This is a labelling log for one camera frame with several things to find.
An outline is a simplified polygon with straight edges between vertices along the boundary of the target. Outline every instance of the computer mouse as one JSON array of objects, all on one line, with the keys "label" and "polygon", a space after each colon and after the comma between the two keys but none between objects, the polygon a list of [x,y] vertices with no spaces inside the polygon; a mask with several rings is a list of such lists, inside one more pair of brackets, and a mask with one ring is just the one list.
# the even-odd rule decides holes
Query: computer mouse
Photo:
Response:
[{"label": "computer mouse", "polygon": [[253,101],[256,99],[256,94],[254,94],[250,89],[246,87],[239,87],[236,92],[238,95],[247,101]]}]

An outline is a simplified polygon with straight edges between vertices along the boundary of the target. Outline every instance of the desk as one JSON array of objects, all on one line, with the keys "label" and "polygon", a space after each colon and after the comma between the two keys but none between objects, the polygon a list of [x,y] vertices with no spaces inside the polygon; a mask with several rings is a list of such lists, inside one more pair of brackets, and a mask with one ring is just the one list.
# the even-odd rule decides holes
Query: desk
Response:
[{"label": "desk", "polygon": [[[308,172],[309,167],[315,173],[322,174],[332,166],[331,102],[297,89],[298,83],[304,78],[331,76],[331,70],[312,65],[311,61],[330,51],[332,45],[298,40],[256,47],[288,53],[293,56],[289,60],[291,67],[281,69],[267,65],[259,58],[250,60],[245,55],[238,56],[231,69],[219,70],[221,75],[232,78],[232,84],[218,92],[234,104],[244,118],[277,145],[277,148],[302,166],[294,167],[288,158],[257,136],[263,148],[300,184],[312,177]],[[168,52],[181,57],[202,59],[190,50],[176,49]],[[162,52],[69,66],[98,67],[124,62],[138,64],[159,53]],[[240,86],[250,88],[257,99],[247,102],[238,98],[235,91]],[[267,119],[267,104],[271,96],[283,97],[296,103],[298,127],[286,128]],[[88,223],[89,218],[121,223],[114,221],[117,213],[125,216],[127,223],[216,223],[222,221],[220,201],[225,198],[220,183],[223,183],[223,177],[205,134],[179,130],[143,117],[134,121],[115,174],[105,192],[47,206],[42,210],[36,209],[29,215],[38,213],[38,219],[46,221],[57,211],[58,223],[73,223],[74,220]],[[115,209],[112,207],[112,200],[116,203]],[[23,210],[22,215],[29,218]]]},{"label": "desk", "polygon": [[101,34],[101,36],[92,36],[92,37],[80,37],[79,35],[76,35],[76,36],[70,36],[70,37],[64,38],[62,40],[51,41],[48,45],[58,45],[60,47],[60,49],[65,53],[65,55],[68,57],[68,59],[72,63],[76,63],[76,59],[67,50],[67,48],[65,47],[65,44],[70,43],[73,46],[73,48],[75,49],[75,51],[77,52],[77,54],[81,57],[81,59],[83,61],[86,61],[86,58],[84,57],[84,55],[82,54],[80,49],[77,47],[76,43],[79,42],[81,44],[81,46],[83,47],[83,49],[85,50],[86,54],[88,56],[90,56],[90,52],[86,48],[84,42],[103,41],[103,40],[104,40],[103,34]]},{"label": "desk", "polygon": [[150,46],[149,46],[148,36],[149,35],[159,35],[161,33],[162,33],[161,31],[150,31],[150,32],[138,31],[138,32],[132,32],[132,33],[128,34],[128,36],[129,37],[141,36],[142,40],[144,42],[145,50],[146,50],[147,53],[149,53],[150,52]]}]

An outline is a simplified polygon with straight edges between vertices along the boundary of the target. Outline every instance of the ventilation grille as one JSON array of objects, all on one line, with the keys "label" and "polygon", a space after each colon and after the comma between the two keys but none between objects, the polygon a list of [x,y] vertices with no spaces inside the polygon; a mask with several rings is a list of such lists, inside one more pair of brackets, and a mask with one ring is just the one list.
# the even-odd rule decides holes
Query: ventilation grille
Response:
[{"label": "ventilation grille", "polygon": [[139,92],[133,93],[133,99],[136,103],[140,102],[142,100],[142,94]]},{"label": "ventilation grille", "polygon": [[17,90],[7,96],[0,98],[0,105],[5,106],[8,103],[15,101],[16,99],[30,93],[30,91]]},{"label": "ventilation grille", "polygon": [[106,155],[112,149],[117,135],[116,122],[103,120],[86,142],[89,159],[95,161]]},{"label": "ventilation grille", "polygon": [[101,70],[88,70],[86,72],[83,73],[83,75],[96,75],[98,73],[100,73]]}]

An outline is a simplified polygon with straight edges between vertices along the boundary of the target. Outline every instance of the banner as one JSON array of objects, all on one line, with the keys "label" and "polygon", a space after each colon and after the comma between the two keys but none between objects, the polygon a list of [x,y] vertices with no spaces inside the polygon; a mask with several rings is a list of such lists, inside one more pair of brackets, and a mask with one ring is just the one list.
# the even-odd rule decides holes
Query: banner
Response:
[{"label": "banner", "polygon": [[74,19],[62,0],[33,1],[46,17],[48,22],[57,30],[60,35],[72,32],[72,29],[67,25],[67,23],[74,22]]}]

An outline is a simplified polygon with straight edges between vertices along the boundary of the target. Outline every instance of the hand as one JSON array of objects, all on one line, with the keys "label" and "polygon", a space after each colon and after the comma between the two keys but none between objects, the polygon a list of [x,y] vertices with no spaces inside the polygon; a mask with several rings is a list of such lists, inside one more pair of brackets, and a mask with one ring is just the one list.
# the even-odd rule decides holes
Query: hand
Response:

------------------------------

Reproduce, exactly as they stand in the data above, the lines from the one that holds "of the desk" to the one that holds "Query: desk", inclusive.

ANSWER TO THIS EXERCISE
An outline is a simplified polygon with straight edges between vertices along the boundary of the target. Outline every instance of the desk as one JSON array of objects, all on one line, with the keys "label" and "polygon", a space after each colon and after the comma between the two keys but none between objects, the polygon a list of [x,y] vertices with no spaces inside the polygon; a mask with several rings is a list of such lists, inside one more pair of brackets, and a mask with one ring is just the one list.
# the even-odd rule decides holes
Query: desk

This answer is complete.